- [The task]:
Answer with the exact lines of the following material from the one containing "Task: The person" through the one containing "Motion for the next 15", both end lines included.

- [Materials provided]:
<<<<

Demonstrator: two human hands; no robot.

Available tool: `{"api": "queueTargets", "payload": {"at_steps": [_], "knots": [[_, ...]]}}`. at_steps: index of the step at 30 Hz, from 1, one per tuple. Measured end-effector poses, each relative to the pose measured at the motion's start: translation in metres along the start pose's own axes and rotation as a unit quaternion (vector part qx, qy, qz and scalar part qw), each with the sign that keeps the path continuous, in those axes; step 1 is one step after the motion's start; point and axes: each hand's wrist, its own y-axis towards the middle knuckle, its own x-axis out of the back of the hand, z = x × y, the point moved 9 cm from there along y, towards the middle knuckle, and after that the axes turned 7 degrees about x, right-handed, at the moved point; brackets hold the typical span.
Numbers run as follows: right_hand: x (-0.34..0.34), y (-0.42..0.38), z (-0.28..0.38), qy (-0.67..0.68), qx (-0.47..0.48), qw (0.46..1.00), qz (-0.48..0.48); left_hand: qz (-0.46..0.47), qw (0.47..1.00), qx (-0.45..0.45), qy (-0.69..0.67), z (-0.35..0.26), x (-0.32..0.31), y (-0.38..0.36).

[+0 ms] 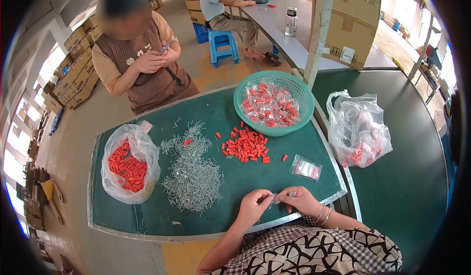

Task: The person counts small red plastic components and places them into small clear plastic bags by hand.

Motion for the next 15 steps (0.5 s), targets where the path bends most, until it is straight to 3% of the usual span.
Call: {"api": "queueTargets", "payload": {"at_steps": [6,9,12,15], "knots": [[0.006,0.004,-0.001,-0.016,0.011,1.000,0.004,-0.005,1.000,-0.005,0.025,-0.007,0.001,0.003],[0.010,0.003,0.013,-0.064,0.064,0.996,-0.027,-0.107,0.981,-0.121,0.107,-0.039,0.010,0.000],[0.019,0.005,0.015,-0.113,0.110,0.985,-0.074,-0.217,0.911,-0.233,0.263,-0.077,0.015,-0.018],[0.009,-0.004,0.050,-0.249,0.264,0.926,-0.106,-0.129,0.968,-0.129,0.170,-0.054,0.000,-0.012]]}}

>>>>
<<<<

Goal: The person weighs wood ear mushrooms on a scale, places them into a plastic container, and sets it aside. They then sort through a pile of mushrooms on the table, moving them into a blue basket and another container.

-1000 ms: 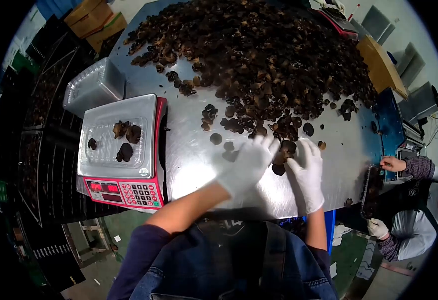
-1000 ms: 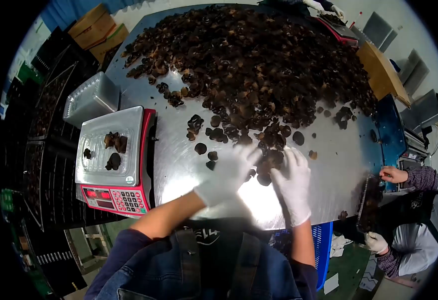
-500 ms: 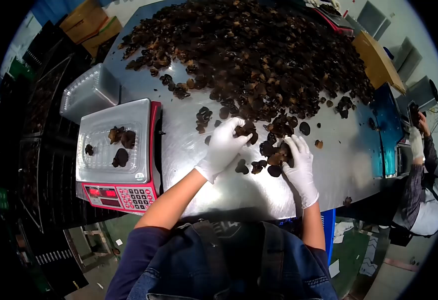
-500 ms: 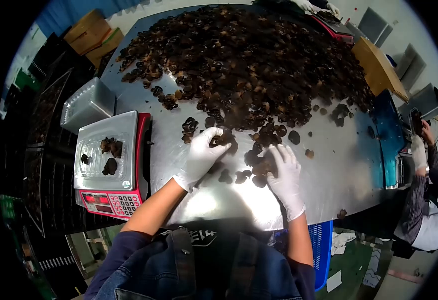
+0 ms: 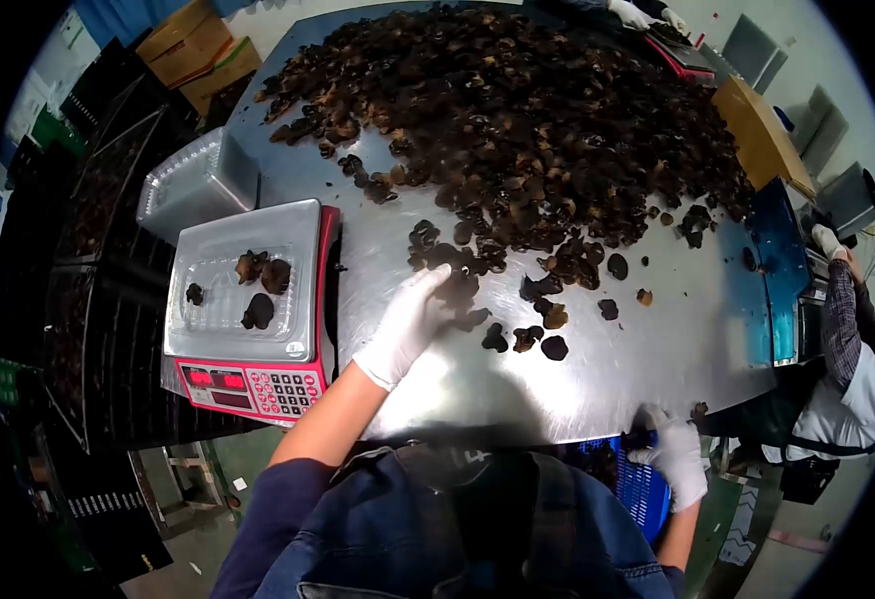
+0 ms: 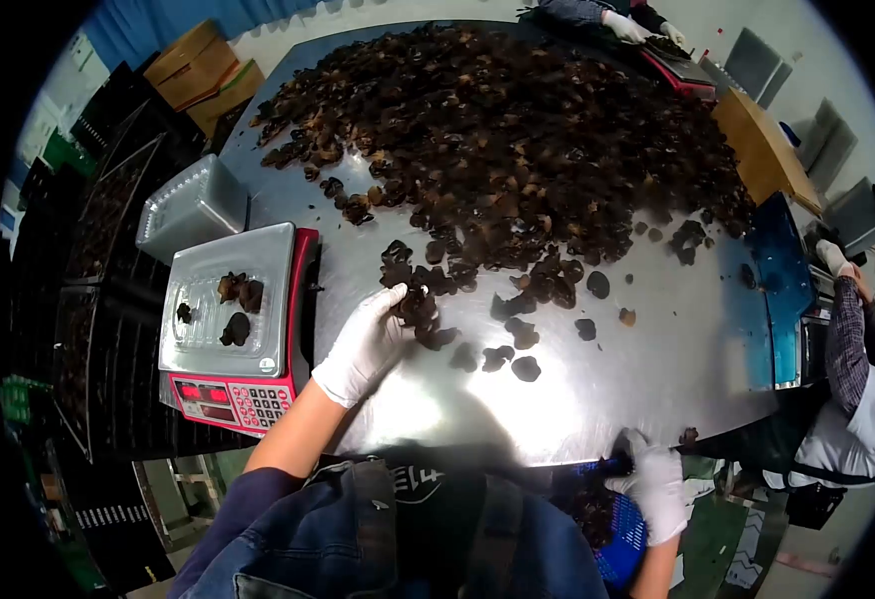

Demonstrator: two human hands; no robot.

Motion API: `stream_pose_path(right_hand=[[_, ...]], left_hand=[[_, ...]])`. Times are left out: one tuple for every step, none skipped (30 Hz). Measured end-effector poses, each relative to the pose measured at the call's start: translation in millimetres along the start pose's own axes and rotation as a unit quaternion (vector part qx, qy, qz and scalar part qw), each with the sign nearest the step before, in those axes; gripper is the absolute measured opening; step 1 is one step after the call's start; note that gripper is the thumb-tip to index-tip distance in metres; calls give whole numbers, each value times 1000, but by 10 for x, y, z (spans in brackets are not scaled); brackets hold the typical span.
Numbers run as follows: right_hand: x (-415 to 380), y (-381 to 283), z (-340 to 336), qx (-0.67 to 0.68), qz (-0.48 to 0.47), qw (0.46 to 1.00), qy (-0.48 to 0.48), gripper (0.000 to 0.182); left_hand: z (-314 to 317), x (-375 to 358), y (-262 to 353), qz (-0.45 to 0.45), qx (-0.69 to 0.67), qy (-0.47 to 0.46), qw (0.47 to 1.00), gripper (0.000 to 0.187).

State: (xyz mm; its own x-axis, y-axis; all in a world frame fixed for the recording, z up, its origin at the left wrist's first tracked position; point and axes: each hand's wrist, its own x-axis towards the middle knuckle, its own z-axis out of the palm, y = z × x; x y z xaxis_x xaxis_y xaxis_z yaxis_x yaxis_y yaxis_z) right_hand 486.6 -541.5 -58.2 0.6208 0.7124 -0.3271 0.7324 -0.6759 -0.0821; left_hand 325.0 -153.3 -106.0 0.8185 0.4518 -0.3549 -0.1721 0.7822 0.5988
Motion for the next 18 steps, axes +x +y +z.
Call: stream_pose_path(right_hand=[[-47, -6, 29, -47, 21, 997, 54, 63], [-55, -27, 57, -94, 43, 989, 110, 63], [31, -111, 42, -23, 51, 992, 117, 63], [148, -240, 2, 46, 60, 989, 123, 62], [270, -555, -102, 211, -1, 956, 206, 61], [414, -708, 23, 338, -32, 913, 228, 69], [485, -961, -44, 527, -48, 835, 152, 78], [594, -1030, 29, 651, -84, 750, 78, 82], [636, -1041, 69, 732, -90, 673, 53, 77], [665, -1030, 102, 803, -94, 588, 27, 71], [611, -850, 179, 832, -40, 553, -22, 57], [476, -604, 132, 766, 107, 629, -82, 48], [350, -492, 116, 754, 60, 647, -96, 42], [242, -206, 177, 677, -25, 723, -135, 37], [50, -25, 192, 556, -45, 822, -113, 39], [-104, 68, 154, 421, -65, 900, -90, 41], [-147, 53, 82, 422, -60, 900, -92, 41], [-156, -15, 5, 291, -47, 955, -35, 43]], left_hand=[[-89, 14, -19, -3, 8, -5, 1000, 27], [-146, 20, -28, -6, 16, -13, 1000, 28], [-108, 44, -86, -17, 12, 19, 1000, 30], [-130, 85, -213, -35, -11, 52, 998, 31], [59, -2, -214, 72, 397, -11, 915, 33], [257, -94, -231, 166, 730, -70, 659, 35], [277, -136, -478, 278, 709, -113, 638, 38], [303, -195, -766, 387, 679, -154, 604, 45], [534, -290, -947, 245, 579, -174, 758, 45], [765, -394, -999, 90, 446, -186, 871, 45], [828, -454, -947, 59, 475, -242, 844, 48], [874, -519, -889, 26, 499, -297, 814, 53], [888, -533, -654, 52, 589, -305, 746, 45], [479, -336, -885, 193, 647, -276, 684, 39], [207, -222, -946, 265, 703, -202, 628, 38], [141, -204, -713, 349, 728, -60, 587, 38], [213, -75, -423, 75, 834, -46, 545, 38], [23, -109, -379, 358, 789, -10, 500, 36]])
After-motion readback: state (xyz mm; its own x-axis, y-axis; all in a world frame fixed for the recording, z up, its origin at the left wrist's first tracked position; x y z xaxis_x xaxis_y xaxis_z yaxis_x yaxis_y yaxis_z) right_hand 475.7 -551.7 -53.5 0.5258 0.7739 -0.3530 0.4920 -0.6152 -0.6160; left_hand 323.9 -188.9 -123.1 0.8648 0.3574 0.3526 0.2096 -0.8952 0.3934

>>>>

- [Task solution]:
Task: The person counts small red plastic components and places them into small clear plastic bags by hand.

Motion for the next 15 steps (0.5 s), targets where the path bends most, until it is straight to 3% of the usual span.

No more work remains on this exercise.